### Exercise goal
In your reply, reproduce every line of the data without any alteration.

### Provided data

-------------------------

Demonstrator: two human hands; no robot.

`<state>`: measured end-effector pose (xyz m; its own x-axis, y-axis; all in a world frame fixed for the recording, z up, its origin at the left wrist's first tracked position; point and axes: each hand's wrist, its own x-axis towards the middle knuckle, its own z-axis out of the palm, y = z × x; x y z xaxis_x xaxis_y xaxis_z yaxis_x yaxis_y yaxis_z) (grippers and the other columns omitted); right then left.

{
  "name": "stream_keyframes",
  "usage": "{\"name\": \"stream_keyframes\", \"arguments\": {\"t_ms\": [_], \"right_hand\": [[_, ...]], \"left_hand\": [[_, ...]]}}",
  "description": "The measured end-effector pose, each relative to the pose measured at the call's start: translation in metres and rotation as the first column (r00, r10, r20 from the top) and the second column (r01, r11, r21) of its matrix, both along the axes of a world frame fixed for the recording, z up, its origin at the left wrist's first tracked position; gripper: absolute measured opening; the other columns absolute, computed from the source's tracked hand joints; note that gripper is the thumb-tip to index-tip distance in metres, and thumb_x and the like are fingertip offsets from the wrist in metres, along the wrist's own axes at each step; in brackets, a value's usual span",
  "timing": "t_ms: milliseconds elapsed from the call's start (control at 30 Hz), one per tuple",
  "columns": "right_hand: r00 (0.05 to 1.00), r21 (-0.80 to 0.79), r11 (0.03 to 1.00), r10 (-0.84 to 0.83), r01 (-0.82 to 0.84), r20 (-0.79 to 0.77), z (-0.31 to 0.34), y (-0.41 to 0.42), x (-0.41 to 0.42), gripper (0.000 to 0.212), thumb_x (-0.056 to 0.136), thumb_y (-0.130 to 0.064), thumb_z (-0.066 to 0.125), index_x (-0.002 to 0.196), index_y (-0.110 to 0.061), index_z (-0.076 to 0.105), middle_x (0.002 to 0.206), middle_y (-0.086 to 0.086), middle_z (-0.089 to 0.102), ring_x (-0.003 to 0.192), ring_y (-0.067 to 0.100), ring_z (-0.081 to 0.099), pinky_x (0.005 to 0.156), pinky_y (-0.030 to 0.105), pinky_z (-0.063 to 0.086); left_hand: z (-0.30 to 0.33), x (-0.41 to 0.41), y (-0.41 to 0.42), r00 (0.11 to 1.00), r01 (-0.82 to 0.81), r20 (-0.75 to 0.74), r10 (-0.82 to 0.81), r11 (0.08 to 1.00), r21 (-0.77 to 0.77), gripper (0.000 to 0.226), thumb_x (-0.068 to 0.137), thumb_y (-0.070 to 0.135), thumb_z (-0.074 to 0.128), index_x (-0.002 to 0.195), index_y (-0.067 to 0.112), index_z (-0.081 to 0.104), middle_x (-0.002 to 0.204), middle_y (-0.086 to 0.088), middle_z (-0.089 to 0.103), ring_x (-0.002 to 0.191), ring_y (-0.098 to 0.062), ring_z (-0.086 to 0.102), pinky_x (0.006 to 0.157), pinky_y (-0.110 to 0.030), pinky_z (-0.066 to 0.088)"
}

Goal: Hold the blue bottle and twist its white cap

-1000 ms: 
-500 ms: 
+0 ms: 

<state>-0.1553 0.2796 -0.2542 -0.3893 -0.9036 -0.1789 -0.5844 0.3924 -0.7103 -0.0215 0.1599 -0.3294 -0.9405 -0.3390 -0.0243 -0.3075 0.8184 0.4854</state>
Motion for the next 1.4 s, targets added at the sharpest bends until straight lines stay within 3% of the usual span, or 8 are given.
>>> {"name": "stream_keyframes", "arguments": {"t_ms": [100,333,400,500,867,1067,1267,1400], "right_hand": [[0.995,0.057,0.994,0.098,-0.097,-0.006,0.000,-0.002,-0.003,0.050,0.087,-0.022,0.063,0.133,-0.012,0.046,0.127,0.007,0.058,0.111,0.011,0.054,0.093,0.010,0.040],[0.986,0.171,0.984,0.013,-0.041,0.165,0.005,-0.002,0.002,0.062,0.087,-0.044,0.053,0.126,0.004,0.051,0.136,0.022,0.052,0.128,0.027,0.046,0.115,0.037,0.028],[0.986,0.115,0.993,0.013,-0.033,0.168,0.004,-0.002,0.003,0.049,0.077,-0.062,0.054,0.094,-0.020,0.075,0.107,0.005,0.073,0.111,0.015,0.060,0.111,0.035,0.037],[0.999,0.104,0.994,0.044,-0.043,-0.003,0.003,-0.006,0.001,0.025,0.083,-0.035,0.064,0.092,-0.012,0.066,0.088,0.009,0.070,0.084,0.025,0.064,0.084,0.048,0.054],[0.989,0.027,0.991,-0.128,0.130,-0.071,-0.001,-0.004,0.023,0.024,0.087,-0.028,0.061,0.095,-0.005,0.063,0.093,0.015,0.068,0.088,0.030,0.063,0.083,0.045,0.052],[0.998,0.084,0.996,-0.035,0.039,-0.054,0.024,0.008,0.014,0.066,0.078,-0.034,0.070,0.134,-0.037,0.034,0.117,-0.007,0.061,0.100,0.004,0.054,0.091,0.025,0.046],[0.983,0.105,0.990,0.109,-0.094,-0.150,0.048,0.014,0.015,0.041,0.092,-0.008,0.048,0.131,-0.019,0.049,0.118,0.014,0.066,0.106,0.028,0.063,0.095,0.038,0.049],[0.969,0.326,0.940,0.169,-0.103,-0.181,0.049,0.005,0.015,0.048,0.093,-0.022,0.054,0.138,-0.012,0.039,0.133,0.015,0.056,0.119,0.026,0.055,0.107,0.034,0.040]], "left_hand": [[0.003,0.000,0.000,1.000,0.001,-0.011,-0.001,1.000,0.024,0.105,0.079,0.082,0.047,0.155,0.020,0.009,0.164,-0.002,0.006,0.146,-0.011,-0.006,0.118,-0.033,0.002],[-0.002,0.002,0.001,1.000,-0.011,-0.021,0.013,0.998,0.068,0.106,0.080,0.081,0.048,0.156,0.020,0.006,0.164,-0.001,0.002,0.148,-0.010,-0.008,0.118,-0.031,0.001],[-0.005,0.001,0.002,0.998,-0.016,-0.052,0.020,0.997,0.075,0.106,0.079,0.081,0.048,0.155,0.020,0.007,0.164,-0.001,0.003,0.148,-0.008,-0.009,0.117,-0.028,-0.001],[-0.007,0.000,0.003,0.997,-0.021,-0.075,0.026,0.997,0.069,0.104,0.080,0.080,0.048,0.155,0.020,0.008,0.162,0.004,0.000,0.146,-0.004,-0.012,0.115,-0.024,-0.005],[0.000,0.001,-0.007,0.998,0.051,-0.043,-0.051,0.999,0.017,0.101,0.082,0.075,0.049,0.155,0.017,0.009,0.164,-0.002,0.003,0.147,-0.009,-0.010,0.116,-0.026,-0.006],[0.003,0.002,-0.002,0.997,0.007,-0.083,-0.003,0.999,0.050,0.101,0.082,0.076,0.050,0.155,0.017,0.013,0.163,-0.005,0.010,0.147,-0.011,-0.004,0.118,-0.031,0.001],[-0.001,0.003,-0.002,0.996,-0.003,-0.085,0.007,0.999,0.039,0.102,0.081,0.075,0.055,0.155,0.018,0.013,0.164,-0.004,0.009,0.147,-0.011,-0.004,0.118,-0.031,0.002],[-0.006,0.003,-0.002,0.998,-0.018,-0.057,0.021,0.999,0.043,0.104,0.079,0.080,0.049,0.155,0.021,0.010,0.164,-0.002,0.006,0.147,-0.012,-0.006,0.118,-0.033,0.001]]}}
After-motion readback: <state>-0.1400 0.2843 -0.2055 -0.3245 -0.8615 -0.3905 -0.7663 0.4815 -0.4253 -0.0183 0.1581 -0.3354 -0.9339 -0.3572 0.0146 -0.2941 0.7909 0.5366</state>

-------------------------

### Exercise response
Demonstrator: two human hands; no robot.

`<state>`: measured end-effector pose (xyz m; its own x-axis, y-axis; all in a world frame fixed for the recording, z up, its origin at the left wrist's first tracked position; point and axes: each hand's wrist, its own x-axis towards the middle knuckle, its own z-axis out of the palm, y = z × x; x y z xaxis_x xaxis_y xaxis_z yaxis_x yaxis_y yaxis_z) (grippers and the other columns omitted); right then left.

{
  "name": "stream_keyframes",
  "usage": "{\"name\": \"stream_keyframes\", \"arguments\": {\"t_ms\": [_], \"right_hand\": [[_, ...]], \"left_hand\": [[_, ...]]}}",
  "description": "The measured end-effector pose, each relative to the pose measured at the call's start: translation in metres and rotation as the first column (r00, r10, r20 from the top) and the second column (r01, r11, r21) of its matrix, both along the axes of a world frame fixed for the recording, z up, its origin at the left wrist's first tracked position; gripper: absolute measured opening; the other columns absolute, computed from the source's tracked hand joints; note that gripper is the thumb-tip to index-tip distance in metres, and thumb_x and the like are fingertip offsets from the wrist in metres, along the wrist's own axes at each step; in brackets, a value's usual span",
  "timing": "t_ms: milliseconds elapsed from the call's start (control at 30 Hz), one per tuple",
  "columns": "right_hand: r00 (0.05 to 1.00), r21 (-0.80 to 0.79), r11 (0.03 to 1.00), r10 (-0.84 to 0.83), r01 (-0.82 to 0.84), r20 (-0.79 to 0.77), z (-0.31 to 0.34), y (-0.41 to 0.42), x (-0.41 to 0.42), gripper (0.000 to 0.212), thumb_x (-0.056 to 0.136), thumb_y (-0.130 to 0.064), thumb_z (-0.066 to 0.125), index_x (-0.002 to 0.196), index_y (-0.110 to 0.061), index_z (-0.076 to 0.105), middle_x (0.002 to 0.206), middle_y (-0.086 to 0.086), middle_z (-0.089 to 0.102), ring_x (-0.003 to 0.192), ring_y (-0.067 to 0.100), ring_z (-0.081 to 0.099), pinky_x (0.005 to 0.156), pinky_y (-0.030 to 0.105), pinky_z (-0.063 to 0.086); left_hand: z (-0.30 to 0.33), x (-0.41 to 0.41), y (-0.41 to 0.42), r00 (0.11 to 1.00), r01 (-0.82 to 0.81), r20 (-0.75 to 0.74), r10 (-0.82 to 0.81), r11 (0.08 to 1.00), r21 (-0.77 to 0.77), gripper (0.000 to 0.226), thumb_x (-0.068 to 0.137), thumb_y (-0.070 to 0.135), thumb_z (-0.074 to 0.128), index_x (-0.002 to 0.195), index_y (-0.067 to 0.112), index_z (-0.081 to 0.104), middle_x (-0.002 to 0.204), middle_y (-0.086 to 0.088), middle_z (-0.089 to 0.103), ring_x (-0.002 to 0.191), ring_y (-0.098 to 0.062), ring_z (-0.086 to 0.102), pinky_x (0.006 to 0.157), pinky_y (-0.110 to 0.030), pinky_z (-0.066 to 0.088)"
}

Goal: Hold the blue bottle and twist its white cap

-1000 ms: 
-500 ms: 
+0 ms: 

<state>-0.1553 0.2796 -0.2542 -0.3893 -0.9036 -0.1789 -0.5844 0.3924 -0.7103 -0.0215 0.1599 -0.3294 -0.9405 -0.3390 -0.0243 -0.3075 0.8184 0.4854</state>
Motion for the next 1.4 s, targets added at the sharpest bends until straight lines stay within 3% of the usual span, or 8 are given.
>>> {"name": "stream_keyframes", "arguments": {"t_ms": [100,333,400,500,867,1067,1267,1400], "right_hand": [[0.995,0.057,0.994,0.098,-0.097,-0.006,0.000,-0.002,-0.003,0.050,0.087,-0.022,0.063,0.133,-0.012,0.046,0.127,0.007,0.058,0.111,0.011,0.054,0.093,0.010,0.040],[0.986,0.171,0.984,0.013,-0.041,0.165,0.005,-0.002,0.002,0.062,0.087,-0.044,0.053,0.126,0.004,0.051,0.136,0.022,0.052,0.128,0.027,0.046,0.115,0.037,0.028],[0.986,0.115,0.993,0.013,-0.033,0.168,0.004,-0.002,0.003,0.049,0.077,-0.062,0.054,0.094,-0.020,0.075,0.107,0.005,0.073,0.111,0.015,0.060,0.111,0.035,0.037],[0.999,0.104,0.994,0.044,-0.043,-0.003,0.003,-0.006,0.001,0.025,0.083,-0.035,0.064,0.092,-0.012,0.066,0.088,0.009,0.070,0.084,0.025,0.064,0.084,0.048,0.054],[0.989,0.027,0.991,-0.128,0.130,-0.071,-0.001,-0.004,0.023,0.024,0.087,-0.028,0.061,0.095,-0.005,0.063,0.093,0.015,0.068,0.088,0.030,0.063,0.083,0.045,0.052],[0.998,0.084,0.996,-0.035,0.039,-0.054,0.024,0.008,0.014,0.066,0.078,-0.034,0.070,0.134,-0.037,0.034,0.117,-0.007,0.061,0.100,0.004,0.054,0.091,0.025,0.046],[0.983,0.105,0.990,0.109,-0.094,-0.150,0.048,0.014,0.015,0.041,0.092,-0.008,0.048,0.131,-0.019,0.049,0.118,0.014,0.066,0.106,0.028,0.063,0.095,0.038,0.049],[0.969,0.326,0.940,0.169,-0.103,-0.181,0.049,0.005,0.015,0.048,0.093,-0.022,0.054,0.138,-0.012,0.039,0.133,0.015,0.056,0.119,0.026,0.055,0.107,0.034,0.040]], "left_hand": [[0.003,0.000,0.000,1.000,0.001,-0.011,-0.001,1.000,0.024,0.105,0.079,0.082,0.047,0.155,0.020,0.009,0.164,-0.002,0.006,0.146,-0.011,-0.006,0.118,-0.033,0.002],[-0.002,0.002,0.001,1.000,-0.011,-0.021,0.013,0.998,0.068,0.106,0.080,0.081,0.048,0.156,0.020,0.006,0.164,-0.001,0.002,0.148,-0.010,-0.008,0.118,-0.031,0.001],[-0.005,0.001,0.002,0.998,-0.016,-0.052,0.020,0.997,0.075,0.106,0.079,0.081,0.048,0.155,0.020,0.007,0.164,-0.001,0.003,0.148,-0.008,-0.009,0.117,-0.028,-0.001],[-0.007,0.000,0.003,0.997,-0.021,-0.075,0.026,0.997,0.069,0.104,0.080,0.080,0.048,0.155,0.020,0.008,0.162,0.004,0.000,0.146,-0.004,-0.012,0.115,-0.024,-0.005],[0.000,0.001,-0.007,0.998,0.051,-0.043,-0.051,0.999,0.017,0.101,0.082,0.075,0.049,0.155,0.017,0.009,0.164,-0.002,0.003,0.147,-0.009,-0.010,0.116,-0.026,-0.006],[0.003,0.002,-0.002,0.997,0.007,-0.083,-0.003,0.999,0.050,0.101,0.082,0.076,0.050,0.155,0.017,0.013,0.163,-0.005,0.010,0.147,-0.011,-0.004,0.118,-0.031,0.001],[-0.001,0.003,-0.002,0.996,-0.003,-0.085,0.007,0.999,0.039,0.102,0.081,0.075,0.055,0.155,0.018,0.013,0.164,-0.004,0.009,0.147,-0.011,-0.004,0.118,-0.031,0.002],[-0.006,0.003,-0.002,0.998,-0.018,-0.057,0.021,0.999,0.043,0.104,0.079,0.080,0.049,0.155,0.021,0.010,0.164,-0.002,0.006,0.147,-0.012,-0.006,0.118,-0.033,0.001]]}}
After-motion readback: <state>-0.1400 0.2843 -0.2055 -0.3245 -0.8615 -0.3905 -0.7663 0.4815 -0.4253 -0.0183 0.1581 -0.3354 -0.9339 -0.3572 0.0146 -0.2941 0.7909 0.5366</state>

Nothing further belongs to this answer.